1.0.0-alpha-6 • Published 3 years ago

xpath2.js v1.0.0-alpha-6

Weekly downloads
8
License
MIT
Repository
github
Last release
3 years ago

xpath2.js - DOM-agnostic implementation of XPath 2 parser and evaluator in JavaScript

About

xpath2.js is a DOM-agnostic open-source XPath 2.0 implementation in JavaScript. Execution engine operates using XML Schema 1.1 data types as prescribed by specification.

Features

Installation

npm install xpath2.js

Usage

The simple API implementation lib/index.js provided for reference. Its primary purpose is to demonstrate implementation classes wiring and a simple usable solution.

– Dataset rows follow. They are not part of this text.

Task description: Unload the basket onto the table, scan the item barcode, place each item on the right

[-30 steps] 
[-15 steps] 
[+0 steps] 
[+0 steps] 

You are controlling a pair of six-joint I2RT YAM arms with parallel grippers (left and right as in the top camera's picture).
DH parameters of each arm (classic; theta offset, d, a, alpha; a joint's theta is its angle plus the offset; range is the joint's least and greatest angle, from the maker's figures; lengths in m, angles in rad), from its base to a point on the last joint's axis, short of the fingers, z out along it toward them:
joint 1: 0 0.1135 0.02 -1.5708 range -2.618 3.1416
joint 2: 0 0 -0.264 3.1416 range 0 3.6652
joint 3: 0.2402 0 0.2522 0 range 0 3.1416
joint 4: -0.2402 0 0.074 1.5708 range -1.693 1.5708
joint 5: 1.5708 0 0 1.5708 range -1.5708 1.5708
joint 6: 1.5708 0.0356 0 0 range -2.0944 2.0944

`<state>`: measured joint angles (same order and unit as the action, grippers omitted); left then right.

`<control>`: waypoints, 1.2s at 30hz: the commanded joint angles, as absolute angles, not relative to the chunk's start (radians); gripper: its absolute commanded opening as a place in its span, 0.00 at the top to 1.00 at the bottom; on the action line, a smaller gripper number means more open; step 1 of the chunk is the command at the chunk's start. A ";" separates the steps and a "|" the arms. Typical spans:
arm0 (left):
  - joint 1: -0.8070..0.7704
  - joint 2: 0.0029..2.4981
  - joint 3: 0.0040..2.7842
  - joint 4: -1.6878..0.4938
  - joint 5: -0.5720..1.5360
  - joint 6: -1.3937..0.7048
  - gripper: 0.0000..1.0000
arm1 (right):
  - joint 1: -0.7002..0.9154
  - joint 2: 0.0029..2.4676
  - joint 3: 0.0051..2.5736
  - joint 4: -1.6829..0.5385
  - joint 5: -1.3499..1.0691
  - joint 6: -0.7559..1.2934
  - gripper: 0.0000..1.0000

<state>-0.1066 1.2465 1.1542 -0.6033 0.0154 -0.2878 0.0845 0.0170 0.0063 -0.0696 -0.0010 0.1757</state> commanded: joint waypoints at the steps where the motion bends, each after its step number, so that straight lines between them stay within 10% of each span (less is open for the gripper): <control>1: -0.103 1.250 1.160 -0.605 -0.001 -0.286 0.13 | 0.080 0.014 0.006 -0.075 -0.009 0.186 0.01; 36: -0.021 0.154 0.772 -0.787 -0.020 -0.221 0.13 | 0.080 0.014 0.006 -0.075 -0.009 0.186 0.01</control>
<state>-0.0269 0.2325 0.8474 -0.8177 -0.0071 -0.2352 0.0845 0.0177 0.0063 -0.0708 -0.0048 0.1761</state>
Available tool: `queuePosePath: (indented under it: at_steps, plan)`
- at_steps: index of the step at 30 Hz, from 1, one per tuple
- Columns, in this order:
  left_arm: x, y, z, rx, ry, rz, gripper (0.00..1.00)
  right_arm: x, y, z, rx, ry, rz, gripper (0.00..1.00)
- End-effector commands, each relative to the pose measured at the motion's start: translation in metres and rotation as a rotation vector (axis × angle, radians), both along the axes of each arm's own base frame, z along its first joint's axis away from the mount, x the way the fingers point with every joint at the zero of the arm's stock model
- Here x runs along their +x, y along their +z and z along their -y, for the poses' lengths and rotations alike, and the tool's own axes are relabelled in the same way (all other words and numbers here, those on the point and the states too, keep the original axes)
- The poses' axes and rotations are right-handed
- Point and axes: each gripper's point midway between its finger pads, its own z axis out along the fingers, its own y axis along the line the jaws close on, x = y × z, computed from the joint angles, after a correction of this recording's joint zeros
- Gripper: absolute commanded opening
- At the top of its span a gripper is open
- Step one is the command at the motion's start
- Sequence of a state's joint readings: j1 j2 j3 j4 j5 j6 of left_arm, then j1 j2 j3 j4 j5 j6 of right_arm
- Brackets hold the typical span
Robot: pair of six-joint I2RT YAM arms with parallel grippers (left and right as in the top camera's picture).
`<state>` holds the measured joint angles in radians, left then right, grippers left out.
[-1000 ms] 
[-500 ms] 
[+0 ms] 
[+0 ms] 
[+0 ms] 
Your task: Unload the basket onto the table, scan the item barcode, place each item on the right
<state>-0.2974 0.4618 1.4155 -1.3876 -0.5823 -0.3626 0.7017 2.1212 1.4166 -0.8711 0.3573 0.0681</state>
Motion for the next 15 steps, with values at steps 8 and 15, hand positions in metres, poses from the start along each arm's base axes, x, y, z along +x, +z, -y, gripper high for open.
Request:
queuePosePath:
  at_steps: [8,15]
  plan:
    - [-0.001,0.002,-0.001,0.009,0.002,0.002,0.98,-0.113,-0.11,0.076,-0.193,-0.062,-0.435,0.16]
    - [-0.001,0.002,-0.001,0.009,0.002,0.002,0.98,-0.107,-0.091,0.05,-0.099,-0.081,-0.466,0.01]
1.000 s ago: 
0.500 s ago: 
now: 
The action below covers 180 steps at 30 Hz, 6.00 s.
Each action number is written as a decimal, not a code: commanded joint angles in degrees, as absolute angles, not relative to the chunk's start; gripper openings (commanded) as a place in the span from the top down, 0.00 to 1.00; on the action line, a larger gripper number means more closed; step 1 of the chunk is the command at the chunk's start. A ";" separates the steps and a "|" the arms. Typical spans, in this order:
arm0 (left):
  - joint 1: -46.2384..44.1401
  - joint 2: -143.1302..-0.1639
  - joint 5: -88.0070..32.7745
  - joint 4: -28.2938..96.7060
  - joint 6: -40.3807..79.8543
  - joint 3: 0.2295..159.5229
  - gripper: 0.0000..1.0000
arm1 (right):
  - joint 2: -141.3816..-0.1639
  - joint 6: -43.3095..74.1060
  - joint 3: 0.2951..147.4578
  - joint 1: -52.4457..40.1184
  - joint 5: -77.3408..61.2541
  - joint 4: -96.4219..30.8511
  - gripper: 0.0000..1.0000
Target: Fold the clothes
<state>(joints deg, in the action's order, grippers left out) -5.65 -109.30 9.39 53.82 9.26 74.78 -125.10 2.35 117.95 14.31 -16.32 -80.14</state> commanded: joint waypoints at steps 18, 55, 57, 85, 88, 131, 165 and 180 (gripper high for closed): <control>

Basic scenarious with evaluate function

xpath.evaluate(expression, evaluationContext, staticContext, initialScope, DOMAdapter)

Parameters list

NameTypeRequiredDescription
expressionStringRequiredxpath expression
evaluationContextVariantOptionalevaluation context (document, for example)
staticContextStaticContext or FunctionOptionalcompilation context or namespace resolver
initialScopeObjectOptionalJavaScript variable values map
DOMAdapterDOMAdapterOptionaldocument object model adapter

Query without a context

const xpath = require("xpath2.js");
const result = xpath.evaluate("1 to 5");
console.log(result); // prints [ 1, 2, 3, 4, 5 ]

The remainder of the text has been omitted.